Ms. Lagnese is one of the founding principals of DANAHERLAGNESE, PC. She serves as co-managing principal of the firm and head of the Medical Malpractice Defense Unit. Her practice concentration is complex civil litigation, principally high exposure medical malpractice defense. For over 30 years, she has defended hundreds of medical malpractice cases in all venues in Connecticut on behalf of physicians, hospitals, nurses, PAs, nursing homes and community health organizations. She also regularly represents medical practitioners and institutions in administrative proceedings before the Connecticut Department of Public Health.
Ms. Lagnese has extensive trial experience in high exposure medical malpractice cases including wrongful death and permanent injury following surgical complications; hypoxic induced brain injury and Erb’s palsy during labor and delivery; delayed diagnosis of cancer and cardiovascular disease; permanent neurologic injury and death following general anesthesia; patient suicide in the psychiatric and primary care settings; catastrophic outcomes in the Emergency Department; blindness following ophthalmologic treatment; limb amputation in the vascular surgery setting among many others. Her track record at trial is impeccable as she has achieved defense verdicts in all of the dozens of jury cases she has tried to date.

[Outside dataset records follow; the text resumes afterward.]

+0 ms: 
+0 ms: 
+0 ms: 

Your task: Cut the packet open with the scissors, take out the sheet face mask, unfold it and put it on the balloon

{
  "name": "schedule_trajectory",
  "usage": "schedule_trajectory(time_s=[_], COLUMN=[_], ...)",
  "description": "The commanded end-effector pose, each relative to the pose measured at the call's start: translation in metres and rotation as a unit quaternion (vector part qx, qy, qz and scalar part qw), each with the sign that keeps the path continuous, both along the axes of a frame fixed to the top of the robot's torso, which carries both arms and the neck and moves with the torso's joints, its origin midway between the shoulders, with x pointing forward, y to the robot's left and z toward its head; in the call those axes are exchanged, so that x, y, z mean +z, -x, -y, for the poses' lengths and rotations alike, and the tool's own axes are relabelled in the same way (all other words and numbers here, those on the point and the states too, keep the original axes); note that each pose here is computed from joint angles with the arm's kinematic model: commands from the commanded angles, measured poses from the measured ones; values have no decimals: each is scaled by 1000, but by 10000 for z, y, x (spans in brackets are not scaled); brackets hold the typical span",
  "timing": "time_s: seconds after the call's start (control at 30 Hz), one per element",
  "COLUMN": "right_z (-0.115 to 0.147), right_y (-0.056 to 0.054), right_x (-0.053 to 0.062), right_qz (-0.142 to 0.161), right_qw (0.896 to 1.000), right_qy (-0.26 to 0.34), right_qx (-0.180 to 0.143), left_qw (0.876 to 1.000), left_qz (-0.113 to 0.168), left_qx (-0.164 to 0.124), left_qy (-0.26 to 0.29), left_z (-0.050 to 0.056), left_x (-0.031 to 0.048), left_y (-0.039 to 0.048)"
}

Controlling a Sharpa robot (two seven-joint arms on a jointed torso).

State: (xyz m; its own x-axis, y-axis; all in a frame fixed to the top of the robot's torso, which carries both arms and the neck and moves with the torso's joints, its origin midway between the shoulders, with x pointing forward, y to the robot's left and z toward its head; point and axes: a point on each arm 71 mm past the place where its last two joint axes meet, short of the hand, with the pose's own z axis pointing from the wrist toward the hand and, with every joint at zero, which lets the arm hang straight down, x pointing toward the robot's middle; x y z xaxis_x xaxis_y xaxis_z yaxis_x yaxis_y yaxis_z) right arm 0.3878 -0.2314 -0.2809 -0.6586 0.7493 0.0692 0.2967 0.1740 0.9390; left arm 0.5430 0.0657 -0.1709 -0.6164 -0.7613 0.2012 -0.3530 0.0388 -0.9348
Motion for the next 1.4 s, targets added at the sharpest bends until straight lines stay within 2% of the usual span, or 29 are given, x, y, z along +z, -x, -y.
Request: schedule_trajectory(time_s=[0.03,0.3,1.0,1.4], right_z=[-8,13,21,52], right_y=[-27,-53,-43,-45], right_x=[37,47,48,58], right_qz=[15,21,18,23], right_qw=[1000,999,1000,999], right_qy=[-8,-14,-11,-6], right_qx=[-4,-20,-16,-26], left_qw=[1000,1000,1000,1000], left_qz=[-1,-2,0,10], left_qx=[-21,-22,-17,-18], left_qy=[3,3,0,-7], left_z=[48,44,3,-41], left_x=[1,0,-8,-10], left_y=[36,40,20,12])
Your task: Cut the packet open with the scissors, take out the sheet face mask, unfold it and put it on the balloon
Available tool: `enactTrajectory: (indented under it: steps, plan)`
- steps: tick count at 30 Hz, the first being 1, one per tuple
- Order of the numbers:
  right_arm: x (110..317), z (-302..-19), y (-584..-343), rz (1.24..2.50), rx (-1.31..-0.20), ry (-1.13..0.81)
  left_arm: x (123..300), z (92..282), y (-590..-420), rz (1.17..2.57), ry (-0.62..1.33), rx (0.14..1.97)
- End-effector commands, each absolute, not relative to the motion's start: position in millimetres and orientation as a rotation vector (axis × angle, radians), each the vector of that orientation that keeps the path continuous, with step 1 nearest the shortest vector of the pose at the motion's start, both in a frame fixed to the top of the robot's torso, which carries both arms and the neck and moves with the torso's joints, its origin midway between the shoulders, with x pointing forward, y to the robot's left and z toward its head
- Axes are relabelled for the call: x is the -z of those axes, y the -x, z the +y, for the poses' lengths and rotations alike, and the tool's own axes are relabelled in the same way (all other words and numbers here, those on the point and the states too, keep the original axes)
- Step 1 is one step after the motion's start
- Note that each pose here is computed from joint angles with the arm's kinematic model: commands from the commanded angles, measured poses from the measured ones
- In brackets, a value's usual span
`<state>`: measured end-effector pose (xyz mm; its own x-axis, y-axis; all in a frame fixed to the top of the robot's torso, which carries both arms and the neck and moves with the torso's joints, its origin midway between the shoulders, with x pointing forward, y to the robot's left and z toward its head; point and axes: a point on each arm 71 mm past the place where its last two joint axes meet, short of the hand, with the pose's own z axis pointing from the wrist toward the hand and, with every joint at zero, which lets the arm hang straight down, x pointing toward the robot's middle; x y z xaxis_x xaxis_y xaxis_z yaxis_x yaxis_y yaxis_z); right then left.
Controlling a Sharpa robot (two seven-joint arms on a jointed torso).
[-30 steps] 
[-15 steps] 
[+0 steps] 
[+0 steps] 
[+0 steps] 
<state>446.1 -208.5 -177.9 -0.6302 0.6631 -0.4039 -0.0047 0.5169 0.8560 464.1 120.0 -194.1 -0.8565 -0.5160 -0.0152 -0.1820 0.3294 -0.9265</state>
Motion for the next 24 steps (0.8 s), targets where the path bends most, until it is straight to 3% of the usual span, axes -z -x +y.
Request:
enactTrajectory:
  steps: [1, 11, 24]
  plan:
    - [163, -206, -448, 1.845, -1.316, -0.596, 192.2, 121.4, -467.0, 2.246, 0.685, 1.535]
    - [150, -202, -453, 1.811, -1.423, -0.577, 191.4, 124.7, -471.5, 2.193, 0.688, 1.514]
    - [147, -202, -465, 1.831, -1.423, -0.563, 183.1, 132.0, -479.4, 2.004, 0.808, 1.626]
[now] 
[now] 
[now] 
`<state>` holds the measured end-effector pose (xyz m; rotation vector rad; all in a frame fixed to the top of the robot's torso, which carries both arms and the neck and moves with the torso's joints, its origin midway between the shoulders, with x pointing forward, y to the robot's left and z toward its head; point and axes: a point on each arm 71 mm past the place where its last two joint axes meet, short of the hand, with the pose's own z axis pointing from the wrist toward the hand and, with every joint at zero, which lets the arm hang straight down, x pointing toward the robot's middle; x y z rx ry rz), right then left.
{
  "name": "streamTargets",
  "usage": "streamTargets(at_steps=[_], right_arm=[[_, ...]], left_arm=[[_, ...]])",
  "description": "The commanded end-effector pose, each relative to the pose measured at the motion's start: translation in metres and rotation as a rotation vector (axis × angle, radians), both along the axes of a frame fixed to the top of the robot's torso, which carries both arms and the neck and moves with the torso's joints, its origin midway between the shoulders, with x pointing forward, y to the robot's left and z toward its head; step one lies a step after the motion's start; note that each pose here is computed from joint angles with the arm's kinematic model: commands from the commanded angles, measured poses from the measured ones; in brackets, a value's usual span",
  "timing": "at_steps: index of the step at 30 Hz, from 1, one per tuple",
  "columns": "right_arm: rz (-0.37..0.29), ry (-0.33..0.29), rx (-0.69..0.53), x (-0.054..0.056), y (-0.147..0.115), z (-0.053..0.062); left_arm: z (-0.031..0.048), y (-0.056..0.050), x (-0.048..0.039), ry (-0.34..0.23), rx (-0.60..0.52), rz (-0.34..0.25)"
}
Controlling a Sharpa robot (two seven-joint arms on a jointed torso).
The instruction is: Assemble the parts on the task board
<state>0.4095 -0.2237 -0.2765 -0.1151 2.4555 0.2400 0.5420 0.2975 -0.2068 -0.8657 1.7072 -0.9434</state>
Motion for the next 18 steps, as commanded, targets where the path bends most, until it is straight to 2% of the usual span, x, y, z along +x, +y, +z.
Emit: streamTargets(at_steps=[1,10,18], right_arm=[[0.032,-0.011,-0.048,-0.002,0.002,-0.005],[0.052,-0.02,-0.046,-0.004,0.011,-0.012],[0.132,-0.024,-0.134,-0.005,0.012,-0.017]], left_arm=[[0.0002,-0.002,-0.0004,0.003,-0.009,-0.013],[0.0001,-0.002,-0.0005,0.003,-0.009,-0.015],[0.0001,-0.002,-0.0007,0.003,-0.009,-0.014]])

Ms. Lagnese has also been active over the past decade in advocating for tort reform to benefit the medical profession in Connecticut and has assisted in drafting reform legislation for presentation to the State legislature. She also devotes a significant portion of her professional time lecturing to medical professionals and working with hospital risk managers and quality officers on strategies to improve patient safety and mitigate medico-legal risk.
Ms. Lagnese is lead author on a textbook of Connecticut Medical Malpractice (7th Ed. 2023); co-authored with Calum Anderson and Frank Santoro. Ms. Lagnese has been an invited lecturer and Keynote Speaker to various local and regional medical societies, physician organizations and hospitals on topics such as: “Standard of Care in the Current Medico-Legal Environment,” “The Doctrine of Informed Consent,” “Failure to Diagnose Cancer,” “Physician Risk Avoidance Practices,” “Mitigating the Legal Consequences of Shoulder Dystocia & Brachial Plexus Injury,” “Documentation lmperatives for Medical Practitioners,” “Understanding the Litigation Process,” and “How to Defeat Malpractice Opportunists at Their Own Game.”